Belangrijkste leerpunten
- Individuele beleggers moeten inzicht krijgen in het bruto binnenlands product (bbp) en inflatie dat hun besluitvorming ondersteunt zonder hen te overspoelen met teveel onnodige gegevens.
- Als de algemene economische output afneemt of slechts stabiel blijft, zullen de meeste bedrijven hun winst niet kunnen verhogen (wat de belangrijkste motor is van de aandelenprestaties); te veel groei van het BBP is echter ook gevaarlijk.
- Na verloop van tijd veroorzaakt de groei van het BBP inflatie – inflatie, als deze niet onder controle wordt gehouden, loopt het risico om in hyperinflatie te veranderen.
- De meeste economen zijn het er tegenwoordig over eens dat een kleine inflatie, ongeveer 1% tot 2% per jaar, gunstiger dan schadelijk is voor de economie.
Basisterminologie
Inflatie
Inflatie kan een toename van de geldhoeveelheid of een stijging van het prijsniveau betekenen.

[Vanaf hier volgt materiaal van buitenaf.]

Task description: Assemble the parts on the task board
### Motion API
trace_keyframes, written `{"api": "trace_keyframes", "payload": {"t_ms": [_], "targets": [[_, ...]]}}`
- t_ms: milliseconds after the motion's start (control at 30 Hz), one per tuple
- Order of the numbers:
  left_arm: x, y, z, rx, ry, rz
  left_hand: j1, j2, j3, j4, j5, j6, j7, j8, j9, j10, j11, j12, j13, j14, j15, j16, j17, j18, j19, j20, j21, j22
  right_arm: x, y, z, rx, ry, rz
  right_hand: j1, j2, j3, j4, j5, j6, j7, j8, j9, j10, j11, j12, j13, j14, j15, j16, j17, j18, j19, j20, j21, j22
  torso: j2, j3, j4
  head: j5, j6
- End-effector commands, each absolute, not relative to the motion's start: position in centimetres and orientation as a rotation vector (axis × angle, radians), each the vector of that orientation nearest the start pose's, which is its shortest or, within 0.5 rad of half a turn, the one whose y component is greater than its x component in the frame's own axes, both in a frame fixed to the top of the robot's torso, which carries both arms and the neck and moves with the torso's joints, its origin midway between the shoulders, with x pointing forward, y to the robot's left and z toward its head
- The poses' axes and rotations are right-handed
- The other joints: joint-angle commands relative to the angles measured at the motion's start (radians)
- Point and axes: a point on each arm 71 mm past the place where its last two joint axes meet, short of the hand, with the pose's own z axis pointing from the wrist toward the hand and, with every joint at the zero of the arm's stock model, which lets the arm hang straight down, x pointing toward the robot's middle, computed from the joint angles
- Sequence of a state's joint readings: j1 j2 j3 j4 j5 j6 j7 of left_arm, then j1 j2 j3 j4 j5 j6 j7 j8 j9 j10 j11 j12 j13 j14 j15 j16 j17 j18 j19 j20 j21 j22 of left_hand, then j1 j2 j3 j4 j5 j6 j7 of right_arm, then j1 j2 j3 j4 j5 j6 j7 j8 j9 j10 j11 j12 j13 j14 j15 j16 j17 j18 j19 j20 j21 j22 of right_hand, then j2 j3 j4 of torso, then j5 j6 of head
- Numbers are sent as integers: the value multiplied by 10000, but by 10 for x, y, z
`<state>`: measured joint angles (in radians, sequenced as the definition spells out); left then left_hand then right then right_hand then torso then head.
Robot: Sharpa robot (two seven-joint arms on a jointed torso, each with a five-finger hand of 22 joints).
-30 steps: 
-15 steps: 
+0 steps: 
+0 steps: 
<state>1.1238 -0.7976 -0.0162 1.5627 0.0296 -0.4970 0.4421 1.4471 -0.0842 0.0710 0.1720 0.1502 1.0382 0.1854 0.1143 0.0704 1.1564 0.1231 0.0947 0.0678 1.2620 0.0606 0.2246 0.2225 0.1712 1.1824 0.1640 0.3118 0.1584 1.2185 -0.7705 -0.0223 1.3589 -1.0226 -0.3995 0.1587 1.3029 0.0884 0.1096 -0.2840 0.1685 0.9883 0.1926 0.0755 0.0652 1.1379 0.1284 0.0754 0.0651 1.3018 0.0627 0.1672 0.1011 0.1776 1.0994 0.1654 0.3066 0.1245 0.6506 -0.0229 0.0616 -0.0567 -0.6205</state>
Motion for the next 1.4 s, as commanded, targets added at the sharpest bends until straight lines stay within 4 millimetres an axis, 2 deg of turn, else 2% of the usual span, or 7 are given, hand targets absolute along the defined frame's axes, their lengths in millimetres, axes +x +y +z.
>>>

Als we over inflatie horen, horen we dat de prijzen stijgen in vergelijking met een benchmark. Als de geldhoeveelheid is vergroot, zal dit zich meestal uiten in hogere prijsniveaus – het is gewoon een kwestie van tijd. Omwille van deze discussie zullen we de inflatie beschouwen zoals gemeten aan de hand van de kernconsumentenprijsindex (CPI), de standaardmaatstaf voor inflatie die wordt gebruikt op de Amerikaanse financiële markten. Belangrijker is het meten van de kerninflatie. Kern-CPI sluit voedsel en energie uit van zijn formules omdat deze goederen meer prijsvolatiliteit vertonen dan de rest van de CPI.
Bruto binnenlands product (bbp)
Het bruto binnenlands product (bbp) in de Verenigde Staten vertegenwoordigt de totale totale productie van de Amerikaanse economie. Het is belangrijk om in gedachten te houden dat de bbp-cijfers, zoals gerapporteerd aan investeerders, al gecorrigeerd zijn voor inflatie. Met andere woorden, als het bruto-bbp 6% hoger zou zijn dan het voorgaande jaar, maar de inflatie in dezelfde periode 2% bedroeg, zou de bbp-groei worden gerapporteerd als 4% – of de nettogroei over die periode.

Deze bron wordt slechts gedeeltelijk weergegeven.